Action item: An exact copy of all the data below is needed, without its pictures.

(Beginning of Data excerpt)

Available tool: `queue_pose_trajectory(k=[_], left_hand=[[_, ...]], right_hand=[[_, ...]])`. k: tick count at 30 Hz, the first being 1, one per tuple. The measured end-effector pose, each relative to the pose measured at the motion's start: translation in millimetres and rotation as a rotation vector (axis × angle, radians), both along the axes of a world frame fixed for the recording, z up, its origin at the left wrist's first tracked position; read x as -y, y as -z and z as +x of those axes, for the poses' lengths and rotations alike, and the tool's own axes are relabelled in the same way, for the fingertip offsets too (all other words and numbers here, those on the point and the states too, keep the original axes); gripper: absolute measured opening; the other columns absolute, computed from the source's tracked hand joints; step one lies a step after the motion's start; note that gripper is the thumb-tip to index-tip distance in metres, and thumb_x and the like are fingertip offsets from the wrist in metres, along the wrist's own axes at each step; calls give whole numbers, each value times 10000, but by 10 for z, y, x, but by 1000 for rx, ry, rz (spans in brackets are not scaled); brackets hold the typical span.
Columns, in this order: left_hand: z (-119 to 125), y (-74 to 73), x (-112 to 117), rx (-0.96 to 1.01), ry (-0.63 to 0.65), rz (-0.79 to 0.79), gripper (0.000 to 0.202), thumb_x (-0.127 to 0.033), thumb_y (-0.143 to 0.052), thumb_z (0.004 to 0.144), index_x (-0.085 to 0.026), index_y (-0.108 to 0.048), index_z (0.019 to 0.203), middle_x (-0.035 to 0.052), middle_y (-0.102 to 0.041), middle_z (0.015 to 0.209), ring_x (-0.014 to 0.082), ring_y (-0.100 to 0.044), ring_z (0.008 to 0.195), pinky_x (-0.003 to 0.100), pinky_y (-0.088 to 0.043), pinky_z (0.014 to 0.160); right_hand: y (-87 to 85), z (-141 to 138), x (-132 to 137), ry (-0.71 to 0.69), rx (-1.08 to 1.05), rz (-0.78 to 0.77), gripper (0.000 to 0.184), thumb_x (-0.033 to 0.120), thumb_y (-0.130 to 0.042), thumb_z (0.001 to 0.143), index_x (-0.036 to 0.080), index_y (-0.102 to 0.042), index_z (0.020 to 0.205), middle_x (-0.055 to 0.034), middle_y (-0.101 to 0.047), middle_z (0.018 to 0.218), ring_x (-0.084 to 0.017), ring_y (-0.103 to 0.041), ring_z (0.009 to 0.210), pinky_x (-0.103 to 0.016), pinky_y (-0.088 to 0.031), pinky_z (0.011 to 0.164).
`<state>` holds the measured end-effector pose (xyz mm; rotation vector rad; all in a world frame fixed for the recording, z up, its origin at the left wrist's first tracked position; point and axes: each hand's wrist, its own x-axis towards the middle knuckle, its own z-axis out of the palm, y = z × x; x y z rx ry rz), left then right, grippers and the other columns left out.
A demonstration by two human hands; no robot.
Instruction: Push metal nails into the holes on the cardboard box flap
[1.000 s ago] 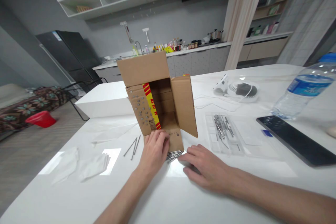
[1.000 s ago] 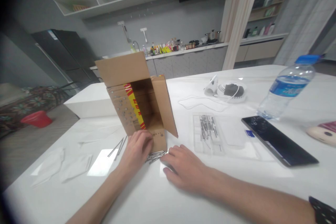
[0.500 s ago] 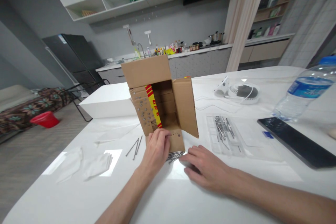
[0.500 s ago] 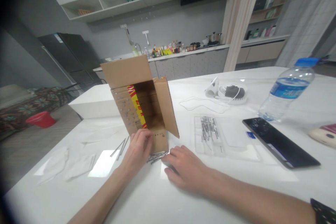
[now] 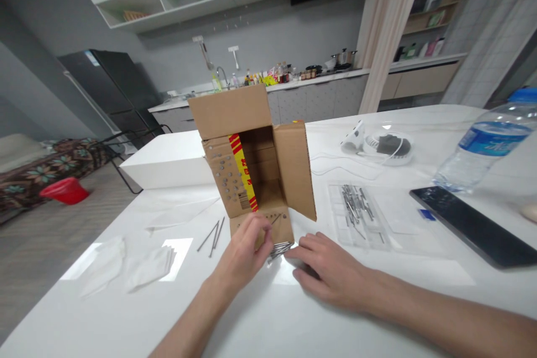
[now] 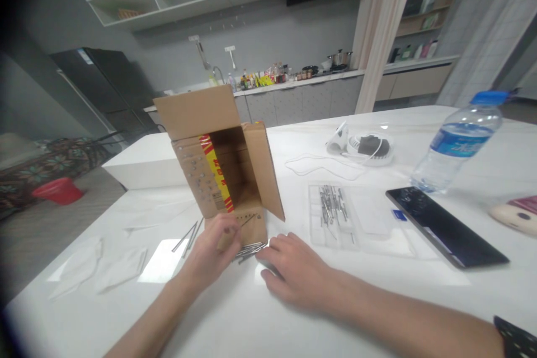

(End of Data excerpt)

Exercise answer:
Available tool: `queue_pose_trajectory(k=[_], left_hand=[[_, ...]], right_hand=[[_, ...]])`. k: tick count at 30 Hz, the first being 1, one per tuple. The measured end-effector pose, each relative to the pose measured at the motion's start: translation in millimetres and rotation as a rotation vector (axis × angle, radians), both along the axes of a world frame fixed for the recording, z up, its origin at the left wrist's first tracked position; read x as -y, y as -z and z as +x of those axes, for the poses' lengths and rotations alike, and the tool's own axes are relabelled in the same way, for the fingertip offsets too (all other words and numbers here, those on the point and the states too, keep the original axes); gripper: absolute measured opening; the other columns absolute, computed from the source's tracked hand joints; step one lies a step after the motion's start; note that gripper is the thumb-tip to index-tip distance in metres, and thumb_x and the like are fingertip offsets from the wrist in metres, along the wrist's own axes at each step; calls give whole numbers, each value times 10000, but by 10 for z, y, x, but by 1000 for rx, ry, rz (spans in brackets are not scaled); brackets hold the typical span.
Columns, in this order: left_hand: z (-119 to 125), y (-74 to 73), x (-112 to 117), rx (-0.96 to 1.01), ry (-0.63 to 0.65), rz (-0.79 to 0.79), gripper (0.000 to 0.202), thumb_x (-0.127 to 0.033), thumb_y (-0.143 to 0.052), thumb_z (0.004 to 0.144), index_x (-0.085 to 0.026), index_y (-0.108 to 0.048), index_z (0.019 to 0.203), middle_x (-0.035 to 0.052), middle_y (-0.102 to 0.041), middle_z (0.015 to 0.209), ring_x (-0.014 to 0.082), ring_y (-0.100 to 0.044), ring_z (0.008 to 0.195), pinky_x (-0.003 to 0.100), pinky_y (-0.088 to 0.043), pinky_z (0.014 to 0.160); right_hand: y (-87 to 85), z (-141 to 138), x (-132 to 137), ry (-0.71 to 0.69), rx (-1.08 to 1.05), rz (-0.78 to 0.77), gripper (0.000 to 0.184), thumb_x (-0.033 to 0.120), thumb_y (-0.130 to 0.042), thumb_z (0.001 to 0.143), index_x (-0.036 to 0.080), index_y (-0.102 to 0.042), index_z (0.020 to 0.205), middle_x (-0.055 to 0.034), middle_y (-0.101 to 0.047), middle_z (0.018 to 0.218), ring_x (-0.084 to 0.017), ring_y (-0.103 to 0.041), ring_z (0.009 to 0.210), pinky_x (-0.103 to 0.016), pinky_y (-0.088 to 0.031), pinky_z (0.011 to 0.164).
`<state>` holds the measured end-effector pose (xyz mm; rotation vector rad; all in a world frame fixed for the recording, z up, its origin at the left wrist's first tracked position; point and axes: each hand's wrist, its own x-axis towards the middle knuckle, its own z-axis out of the palm, y = z × x; x y z rx ry rz), left then right, grippers and the other columns left out.
A demonstration by two human hands; no robot.
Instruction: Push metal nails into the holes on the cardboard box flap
[1.000 s ago] 
[1.000 s ago] 
[0.500 s ago] 
[0.500 s ago] 
[now] 
[now] 

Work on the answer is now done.